The two firms evenly divided SH's management fee of five percent of gross rent collections. Halpern Transcript at 69.
The CNA policy excluded lead paint coverage, as Halpern acknowledges in his affidavit in support of the cross motion. ¶ 9.
In August 2004 when the Property's insurance coverage was up for renewal, Halpern discussed premium increases with WS, but nothing else regarding the GNY policy. Id. at 44-46. He reviewed only the cost of premiums whenever insurance was renewed, "other people being concerned about other things [regarding insurance] on my behalf." Id. at 85. He claims he was never told that the Property's general commercial liability coverage was removed from GNY and transferred to QBE, entailing a loss of lead paint coverage, until after commencement of the Pinzolo action. Id. at 53-54, 83, 102, 104.
Halpern testified that he never requested that WS or Tannenbaum obtain lead paint coverage for the Property, and was never told that the Property had had lead paint coverage. Id. at 52-53, 88. He believed though that the Property "was totally covered." Id. at 53. He "relied on their [WS] expertise" on insurance matters. Id. at 55. WS had its own portfolio of buildings and Halpern's buildings "were included in their coverage. Whatever they had, I had." Id. at 96. He alleged that Elena Zweifach, a WS employee, placed insurance with her husband at Tannenbaum. Id. at 80, 88. Once the Pinzolo action was commenced, Tannenbaum told him that it had been unable to secure lead paint coverage for the Property after the latest policy renewal on August 30, 2004. Id. at 91. Halpern claims that he "was never informed I was not being covered by Greater New York and I was never informed that I didn't have lead paint coverage and never informed if I had it [that] it was ceasing." Id. at 82, 106.

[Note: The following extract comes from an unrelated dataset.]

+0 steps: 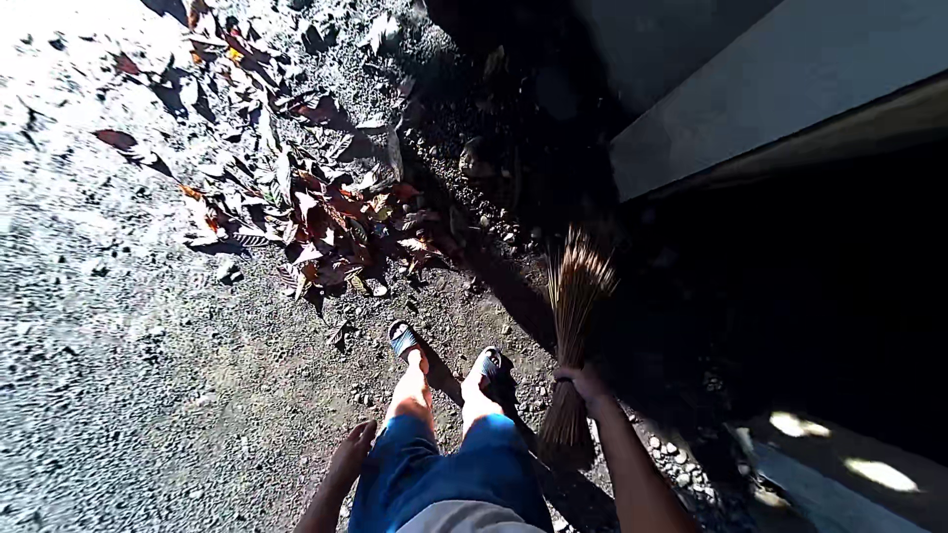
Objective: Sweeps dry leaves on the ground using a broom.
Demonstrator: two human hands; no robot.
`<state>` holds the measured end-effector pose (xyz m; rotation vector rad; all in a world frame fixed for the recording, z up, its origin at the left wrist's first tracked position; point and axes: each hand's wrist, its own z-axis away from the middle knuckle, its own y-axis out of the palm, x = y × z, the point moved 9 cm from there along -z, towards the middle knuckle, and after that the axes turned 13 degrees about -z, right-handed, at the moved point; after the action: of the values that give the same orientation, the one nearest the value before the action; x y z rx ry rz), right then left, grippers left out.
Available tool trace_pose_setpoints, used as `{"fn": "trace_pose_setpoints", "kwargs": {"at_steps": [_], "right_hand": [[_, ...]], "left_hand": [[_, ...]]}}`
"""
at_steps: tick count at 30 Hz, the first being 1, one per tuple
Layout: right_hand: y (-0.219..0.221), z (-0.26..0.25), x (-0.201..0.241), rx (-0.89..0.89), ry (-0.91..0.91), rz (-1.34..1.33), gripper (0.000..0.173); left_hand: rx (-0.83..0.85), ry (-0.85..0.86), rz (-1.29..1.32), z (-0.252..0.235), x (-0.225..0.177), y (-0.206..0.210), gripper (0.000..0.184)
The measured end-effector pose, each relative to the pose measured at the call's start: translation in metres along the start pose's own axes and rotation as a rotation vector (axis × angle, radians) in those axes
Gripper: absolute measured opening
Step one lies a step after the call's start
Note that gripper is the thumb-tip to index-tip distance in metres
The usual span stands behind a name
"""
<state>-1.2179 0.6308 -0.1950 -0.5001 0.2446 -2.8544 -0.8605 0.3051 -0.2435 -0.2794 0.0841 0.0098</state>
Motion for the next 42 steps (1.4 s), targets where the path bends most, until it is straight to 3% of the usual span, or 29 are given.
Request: {"fn": "trace_pose_setpoints", "kwargs": {"at_steps": [3,6,9,11,13,17,18,21,23,26,28,30,31,32,34,35,39,41,42], "right_hand": [[0.133,-0.018,0.000,0.166,0.027,0.050,0.069],[0.277,0.002,0.004,0.461,0.060,0.241,0.082],[0.338,0.035,0.015,0.713,0.047,0.395,0.101],[0.324,0.060,0.019,0.801,0.016,0.422,0.110],[0.279,0.082,0.018,0.758,0.024,0.351,0.107],[0.165,0.093,-0.001,0.338,0.062,0.129,0.084],[0.145,0.093,-0.010,0.228,0.088,0.051,0.073],[0.139,0.081,-0.033,0.044,0.143,-0.177,0.011],[0.186,0.064,-0.049,0.126,0.193,-0.297,0.023],[0.315,0.055,-0.067,0.553,0.270,-0.262,0.033],[0.392,0.072,-0.069,0.777,0.362,-0.132,0.030],[0.427,0.087,-0.057,0.860,0.417,-0.078,0.022],[0.425,0.093,-0.050,0.871,0.416,-0.061,0.011],[0.413,0.097,-0.042,0.888,0.382,-0.034,0.024],[0.363,0.103,-0.029,0.864,0.295,0.039,0.075],[0.331,0.106,-0.020,0.803,0.253,0.073,0.085],[0.221,0.103,0.010,0.351,0.121,0.156,0.077],[0.219,0.078,0.015,0.195,0.105,0.160,0.075],[0.234,0.061,0.014,0.172,0.107,0.144,0.064]], "left_hand": [[0.001,0.034,0.003,-0.009,0.013,-0.025,0.052],[-0.040,0.044,0.027,-0.012,0.030,-0.057,0.049],[-0.065,0.000,0.057,-0.012,0.047,-0.086,0.048],[-0.062,-0.060,0.103,-0.013,0.061,-0.099,0.048],[-0.060,-0.098,0.134,-0.016,0.074,-0.108,0.050],[-0.021,-0.136,0.143,-0.028,0.087,-0.110,0.051],[-0.011,-0.137,0.153,-0.030,0.089,-0.108,0.051],[0.034,-0.127,0.176,-0.034,0.090,-0.100,0.051],[0.053,-0.114,0.175,-0.037,0.095,-0.095,0.052],[0.060,-0.114,0.166,-0.039,0.103,-0.095,0.051],[0.056,-0.114,0.163,-0.036,0.102,-0.100,0.049],[0.033,-0.111,0.179,-0.038,0.101,-0.108,0.048],[0.022,-0.113,0.187,-0.039,0.102,-0.114,0.049],[0.019,-0.119,0.195,-0.039,0.103,-0.119,0.049],[0.015,-0.124,0.194,-0.039,0.105,-0.126,0.051],[0.012,-0.117,0.196,-0.042,0.106,-0.128,0.052],[0.033,-0.103,0.237,-0.048,0.103,-0.123,0.052],[0.055,-0.107,0.251,-0.047,0.095,-0.118,0.052],[0.063,-0.103,0.248,-0.047,0.092,-0.115,0.052]]}}
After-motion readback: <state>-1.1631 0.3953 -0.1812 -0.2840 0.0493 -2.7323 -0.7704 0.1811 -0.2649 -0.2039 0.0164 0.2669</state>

Halpern believed that the excess and umbrella policies "covered any and all contingencies as far as insurance claims." Id. at 56. Although he had been in the real estate business since 1967, he knew nothing about the issue of lead paint in residential real estate until November 2004. Id. at 61, 63-66. Even after he learned of the Pinzolo incident, he did not seek lead paint coverage for the Property because he thought there were no other children in the building. Id. at 58, 107.
Pauline Grant, a secretary at WS from 1997 through 2005, was deposed on January 12, 2009. Ex. C attached to Mot. Seq. 002. Sometime in July 2004, she was assigned to administer the SH portfolio of seven buildings. Grant Transcript at 6, 8-10. She recollected no conversations with Halpern regarding insurance coverage, premiums or another tenant's earlier accident on the Property. Her discussions with Halpern usually focused on rent collections. Id. at 26. She received the premium bills, passed them on to Halpern for signature and filed the associated documents. She testified that she never received QBE's binder of insurance, even after being shown a copy at the deposition. Id. at 39. Had she, she would have sent it to Halpern. Id. at 38. In turn, he denied knowledge of a QBE policy, and was unaware whether Grant ever received a copy of a QBE policy. Halpern Transcript at 52.

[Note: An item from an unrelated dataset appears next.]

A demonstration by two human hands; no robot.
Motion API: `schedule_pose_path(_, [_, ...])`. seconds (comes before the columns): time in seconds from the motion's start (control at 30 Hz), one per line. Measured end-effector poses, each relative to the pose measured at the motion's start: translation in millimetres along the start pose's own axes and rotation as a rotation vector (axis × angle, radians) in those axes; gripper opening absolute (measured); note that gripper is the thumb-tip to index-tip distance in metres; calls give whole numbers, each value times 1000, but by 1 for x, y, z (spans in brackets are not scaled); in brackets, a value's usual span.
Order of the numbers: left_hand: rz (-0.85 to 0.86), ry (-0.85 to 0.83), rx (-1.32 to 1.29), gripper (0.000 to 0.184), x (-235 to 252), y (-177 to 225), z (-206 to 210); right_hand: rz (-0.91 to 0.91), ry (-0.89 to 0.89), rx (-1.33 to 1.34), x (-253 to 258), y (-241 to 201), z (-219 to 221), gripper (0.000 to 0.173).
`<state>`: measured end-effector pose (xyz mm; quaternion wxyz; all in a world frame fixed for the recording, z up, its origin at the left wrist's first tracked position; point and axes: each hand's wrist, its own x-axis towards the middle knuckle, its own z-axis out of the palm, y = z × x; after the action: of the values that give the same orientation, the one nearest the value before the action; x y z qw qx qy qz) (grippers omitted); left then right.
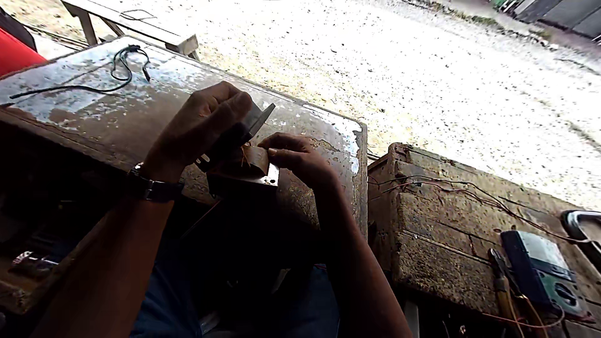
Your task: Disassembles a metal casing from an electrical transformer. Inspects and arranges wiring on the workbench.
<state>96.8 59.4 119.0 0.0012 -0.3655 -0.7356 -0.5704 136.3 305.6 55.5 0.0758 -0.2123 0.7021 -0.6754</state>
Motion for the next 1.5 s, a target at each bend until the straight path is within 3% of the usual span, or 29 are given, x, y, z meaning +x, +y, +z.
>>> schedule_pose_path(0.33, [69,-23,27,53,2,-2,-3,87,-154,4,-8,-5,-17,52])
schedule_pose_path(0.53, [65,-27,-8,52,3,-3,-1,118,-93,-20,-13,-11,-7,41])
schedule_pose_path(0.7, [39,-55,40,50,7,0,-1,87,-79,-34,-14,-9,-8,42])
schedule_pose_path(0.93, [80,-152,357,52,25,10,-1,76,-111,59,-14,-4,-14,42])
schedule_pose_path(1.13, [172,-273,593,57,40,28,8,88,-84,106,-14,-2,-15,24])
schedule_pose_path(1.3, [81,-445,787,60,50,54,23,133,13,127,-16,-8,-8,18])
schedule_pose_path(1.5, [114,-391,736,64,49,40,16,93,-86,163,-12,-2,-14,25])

Elena Zweifach, president of WS, was deposed on February 24, 2009. Ex. D attached to Mot. Seq. 002. She is a licensed insurance broker. E. Zweifach Transcript at 6. She serves as "the contact person with the insurance broker [Tannenbaum]." Id. at 8. Christine Thomas, an account executive, was her primary contact there. Id. at 14. Generally, Elena Zweifach received pricing information from Tannenbaum prior to a policy's renewal and documentation of the policy's contents, a schedule of insurance, after renewal. Id. at 15-16. This schedule contained "companies, dates, coverage, premiums, named insureds, mortgagees." Id. at 16. While she discussed this material with WS's owner, she did "not personally" discuss it with the property owners. Id. at 18-19. Property owners received schedules and certificates of insurance but not copies of the policy, which was "a master policy" for all WS-related properties. Id. at 28.
Gary Zweifach, her husband, a senior account executive at Tannenbaum, is not mentioned in her deposition transcript.
Elena Zweifach was not involved with the initial placement of SH's insurance with Tannenbaum in 2001. Id. at 24. Later, QBE became the carrier "for a few of the properties that Greater New York would no longer write." Id. at 36. Tannenbaum informed her of GNY's refusal to renew coverage in 2004 on several buildings, including 33 West 8th Street. Id. at 36-37. While some of the other buildings lacked a second means of egress, GNY discontinued on the Property because of a serious loss there. Id. at 37. She did not remember whether she knew that QBE was to succeed GNY, or of any prospective changes in coverage. Id. at 39-40.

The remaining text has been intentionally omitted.